Avec son ton habituel, plein d’assurance, le présentateur des nouvelles télévisées relate l’incendie de la Colonie, centre de villégiature située en pleine forêt et offrant des thérapies pour personnes traumatisées. Karen est assise à côté du présentateur, mais ne l’écoute pas vraiment. Son regard est ailleurs. Elle sait que son collègue ne dit pas la vérité. La Colonie, elle en arrive, et elle sait que l’endroit est un repaire de loups-garous. C’est elle qui y a mis le feu, dans l’espoir de débarrasser le monde de ces créatures sanguinaires. Mais certains ont survécu, et l’un d’eux a mordu Karen. La jeune femme se sait condamnée. La caméra effectue sa mise au point sur elle. C’est à son tour de prendre la parole. Mais elle ne lit pas le texte du téléprompteur. Elle a choisi de dire la vérité sur la Colonie. Elle révèle tout sur l’existence secrète des loups-garous, mais elle-même commence à se transformer avant d’avoir pu finir son texte. Devant les caméras, elle est abattue.

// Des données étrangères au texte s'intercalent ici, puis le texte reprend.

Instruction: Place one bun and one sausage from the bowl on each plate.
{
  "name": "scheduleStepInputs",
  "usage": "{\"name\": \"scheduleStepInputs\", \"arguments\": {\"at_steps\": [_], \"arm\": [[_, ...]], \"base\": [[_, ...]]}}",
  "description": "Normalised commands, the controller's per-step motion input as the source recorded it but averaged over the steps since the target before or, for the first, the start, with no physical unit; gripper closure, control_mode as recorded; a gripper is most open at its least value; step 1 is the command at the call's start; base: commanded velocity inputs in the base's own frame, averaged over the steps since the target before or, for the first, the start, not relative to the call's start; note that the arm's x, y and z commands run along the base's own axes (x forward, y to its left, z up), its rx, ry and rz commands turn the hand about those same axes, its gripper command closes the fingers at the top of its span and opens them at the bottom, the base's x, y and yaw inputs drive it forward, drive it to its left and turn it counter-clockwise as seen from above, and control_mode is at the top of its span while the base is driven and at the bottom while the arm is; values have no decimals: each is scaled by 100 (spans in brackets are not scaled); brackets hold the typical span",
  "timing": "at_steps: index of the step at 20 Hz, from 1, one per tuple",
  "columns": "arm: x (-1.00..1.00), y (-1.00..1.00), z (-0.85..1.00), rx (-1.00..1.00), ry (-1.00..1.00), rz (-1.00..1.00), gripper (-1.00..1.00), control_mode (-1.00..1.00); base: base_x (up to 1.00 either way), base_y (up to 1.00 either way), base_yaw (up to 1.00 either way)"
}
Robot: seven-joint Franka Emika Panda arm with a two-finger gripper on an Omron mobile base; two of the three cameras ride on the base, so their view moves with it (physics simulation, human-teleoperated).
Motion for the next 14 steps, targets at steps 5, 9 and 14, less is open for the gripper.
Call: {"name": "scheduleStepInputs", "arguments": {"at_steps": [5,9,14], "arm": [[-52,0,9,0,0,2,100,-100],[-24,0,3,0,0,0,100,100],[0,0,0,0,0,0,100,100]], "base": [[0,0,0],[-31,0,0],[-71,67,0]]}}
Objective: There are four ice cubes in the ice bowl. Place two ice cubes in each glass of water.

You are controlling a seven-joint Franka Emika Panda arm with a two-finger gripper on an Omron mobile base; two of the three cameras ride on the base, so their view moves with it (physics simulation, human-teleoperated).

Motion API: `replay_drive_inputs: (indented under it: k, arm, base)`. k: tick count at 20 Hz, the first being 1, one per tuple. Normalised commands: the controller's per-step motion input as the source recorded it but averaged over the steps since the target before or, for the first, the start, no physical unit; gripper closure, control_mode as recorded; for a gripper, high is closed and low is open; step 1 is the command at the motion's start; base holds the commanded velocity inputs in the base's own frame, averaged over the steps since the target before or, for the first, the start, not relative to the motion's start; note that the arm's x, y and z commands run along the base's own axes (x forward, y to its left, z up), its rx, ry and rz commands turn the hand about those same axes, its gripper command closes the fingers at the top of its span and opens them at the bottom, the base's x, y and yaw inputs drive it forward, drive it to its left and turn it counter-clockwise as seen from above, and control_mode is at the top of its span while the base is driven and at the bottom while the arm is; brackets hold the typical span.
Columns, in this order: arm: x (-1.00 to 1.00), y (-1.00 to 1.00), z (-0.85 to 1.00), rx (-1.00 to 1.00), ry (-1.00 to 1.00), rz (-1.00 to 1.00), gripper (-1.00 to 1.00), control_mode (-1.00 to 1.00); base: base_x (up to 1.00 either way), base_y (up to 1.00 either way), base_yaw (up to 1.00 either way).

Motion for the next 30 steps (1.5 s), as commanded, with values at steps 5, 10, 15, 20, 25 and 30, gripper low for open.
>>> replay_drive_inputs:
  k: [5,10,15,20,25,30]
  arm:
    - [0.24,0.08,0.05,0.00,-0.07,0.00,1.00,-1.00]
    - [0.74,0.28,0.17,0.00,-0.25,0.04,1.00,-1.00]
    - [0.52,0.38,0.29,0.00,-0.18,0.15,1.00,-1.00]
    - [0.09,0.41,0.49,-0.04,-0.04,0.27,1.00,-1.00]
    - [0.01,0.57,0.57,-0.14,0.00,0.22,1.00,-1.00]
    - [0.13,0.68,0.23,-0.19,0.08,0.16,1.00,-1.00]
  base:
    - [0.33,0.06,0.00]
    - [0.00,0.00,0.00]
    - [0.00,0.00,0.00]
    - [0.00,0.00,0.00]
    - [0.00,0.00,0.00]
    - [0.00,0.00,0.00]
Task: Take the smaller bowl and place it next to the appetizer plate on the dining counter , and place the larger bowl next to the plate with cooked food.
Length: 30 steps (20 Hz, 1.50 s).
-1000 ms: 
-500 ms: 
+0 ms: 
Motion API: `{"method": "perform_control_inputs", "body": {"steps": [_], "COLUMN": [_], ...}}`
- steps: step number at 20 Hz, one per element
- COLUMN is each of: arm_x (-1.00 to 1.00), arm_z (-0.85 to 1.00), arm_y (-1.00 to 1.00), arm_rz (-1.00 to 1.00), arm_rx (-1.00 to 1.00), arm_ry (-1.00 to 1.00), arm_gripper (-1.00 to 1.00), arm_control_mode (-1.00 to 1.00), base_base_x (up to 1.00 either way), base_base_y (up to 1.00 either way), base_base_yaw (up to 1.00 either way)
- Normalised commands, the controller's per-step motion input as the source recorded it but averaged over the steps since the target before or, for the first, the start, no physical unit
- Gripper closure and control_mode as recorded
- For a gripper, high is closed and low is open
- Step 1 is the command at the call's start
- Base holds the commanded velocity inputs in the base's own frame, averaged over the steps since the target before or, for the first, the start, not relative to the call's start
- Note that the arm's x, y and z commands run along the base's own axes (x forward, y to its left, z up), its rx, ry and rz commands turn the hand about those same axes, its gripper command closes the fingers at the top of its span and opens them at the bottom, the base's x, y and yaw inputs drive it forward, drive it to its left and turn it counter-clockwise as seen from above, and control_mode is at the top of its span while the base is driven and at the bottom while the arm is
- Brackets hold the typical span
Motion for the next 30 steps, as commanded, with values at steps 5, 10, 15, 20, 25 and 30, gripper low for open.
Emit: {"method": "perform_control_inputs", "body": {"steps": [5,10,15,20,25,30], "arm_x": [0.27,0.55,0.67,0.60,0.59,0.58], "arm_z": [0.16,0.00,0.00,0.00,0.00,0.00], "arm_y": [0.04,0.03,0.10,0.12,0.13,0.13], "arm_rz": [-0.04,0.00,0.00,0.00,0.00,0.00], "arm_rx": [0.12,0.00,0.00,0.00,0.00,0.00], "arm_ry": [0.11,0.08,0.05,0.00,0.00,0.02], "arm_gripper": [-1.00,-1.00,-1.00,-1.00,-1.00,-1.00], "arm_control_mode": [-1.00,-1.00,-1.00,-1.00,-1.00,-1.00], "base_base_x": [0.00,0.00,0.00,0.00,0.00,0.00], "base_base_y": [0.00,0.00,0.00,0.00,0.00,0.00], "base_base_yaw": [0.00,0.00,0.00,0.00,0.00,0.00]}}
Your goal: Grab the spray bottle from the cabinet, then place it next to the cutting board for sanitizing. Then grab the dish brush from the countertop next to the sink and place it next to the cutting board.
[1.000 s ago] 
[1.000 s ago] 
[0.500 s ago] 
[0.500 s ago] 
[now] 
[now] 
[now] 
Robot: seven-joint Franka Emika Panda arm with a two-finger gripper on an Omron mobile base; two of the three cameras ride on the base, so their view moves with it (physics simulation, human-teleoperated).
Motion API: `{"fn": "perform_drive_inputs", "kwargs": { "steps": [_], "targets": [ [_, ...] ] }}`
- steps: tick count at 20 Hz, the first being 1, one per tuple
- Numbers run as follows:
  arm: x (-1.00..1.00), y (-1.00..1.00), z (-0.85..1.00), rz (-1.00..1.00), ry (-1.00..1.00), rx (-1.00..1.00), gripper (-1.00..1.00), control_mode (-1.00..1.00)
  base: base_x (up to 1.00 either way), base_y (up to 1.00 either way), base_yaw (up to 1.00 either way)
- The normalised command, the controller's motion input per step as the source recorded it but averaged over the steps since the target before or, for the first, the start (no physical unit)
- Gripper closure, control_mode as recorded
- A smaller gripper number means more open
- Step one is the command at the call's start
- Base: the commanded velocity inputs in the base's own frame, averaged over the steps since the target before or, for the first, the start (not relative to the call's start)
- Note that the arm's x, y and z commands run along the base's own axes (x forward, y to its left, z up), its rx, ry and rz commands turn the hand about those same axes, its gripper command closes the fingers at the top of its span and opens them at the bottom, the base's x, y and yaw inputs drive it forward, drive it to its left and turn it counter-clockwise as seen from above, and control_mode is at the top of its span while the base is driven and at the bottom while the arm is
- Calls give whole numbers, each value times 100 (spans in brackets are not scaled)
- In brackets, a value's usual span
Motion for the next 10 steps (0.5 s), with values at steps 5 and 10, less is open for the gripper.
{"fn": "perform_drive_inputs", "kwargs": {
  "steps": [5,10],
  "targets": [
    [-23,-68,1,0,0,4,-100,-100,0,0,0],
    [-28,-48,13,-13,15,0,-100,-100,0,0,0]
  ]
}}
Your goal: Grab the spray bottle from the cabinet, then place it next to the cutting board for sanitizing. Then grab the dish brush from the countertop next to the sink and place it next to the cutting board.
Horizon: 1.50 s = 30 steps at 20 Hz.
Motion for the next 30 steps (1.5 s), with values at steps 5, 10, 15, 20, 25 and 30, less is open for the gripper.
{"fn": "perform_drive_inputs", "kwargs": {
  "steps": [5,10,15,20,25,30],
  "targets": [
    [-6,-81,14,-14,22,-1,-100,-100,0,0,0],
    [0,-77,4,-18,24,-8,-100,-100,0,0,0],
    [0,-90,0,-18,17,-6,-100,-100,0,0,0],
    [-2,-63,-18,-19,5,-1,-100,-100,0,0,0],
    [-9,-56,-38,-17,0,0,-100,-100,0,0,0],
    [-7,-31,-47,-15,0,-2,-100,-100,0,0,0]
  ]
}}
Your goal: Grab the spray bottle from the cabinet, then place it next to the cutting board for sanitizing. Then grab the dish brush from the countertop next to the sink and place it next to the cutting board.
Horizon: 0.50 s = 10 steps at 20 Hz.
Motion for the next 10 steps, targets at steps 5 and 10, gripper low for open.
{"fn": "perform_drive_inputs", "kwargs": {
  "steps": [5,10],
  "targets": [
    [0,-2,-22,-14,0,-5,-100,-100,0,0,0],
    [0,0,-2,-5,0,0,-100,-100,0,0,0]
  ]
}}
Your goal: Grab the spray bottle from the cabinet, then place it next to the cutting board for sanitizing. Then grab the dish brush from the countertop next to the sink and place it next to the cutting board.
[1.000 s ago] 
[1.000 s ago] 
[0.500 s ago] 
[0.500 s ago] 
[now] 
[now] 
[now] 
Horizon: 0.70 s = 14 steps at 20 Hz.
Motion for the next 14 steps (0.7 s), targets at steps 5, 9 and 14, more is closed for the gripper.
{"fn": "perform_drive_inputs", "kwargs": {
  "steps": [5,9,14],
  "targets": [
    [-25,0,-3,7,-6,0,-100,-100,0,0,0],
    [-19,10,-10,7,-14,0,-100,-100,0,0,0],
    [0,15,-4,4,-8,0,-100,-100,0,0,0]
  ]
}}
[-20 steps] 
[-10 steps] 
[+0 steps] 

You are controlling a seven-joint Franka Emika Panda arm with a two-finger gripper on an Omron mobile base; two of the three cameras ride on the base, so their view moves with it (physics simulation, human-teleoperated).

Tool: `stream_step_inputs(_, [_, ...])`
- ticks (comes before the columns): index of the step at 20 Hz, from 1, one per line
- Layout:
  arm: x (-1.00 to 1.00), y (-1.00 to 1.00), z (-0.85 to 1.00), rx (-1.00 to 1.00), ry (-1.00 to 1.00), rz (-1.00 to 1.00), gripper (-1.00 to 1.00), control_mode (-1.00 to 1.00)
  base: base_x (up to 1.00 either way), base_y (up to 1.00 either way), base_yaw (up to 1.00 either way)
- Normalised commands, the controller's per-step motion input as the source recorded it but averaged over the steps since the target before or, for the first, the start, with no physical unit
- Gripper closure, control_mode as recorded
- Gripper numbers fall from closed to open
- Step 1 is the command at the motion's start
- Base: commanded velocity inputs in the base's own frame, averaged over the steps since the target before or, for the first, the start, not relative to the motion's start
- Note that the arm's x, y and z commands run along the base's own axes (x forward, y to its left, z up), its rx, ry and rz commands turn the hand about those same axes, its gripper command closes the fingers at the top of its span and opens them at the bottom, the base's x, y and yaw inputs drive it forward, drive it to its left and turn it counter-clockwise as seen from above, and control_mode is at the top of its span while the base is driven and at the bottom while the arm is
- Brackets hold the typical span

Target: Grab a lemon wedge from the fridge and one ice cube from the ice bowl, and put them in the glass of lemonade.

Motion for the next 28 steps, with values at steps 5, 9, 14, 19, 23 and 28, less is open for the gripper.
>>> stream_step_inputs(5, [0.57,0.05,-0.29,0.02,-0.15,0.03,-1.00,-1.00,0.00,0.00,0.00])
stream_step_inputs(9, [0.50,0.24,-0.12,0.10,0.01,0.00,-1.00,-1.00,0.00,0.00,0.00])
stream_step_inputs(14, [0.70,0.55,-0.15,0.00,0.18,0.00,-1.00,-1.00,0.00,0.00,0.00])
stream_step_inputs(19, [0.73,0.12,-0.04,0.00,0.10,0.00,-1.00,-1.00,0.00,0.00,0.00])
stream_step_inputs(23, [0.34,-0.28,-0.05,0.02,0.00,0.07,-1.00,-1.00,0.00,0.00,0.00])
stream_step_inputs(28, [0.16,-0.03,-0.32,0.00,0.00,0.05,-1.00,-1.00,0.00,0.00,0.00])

Quelle merveilleuse idée de la part des organisateurs de Fantasia et de la Cinémathèque québécoise d’avoir profité du passage à Montréal de Joe Dante pour programmer son classique The Howling, sorti en 1981. La redécouverte de ce film sous-estimé (du moins, en-dehors du cercle des amateurs de films d’horreur) fait naître une série de réflexions sur le cinéma américain de cette glorieuse époque qu’on a appelée New Hollywood.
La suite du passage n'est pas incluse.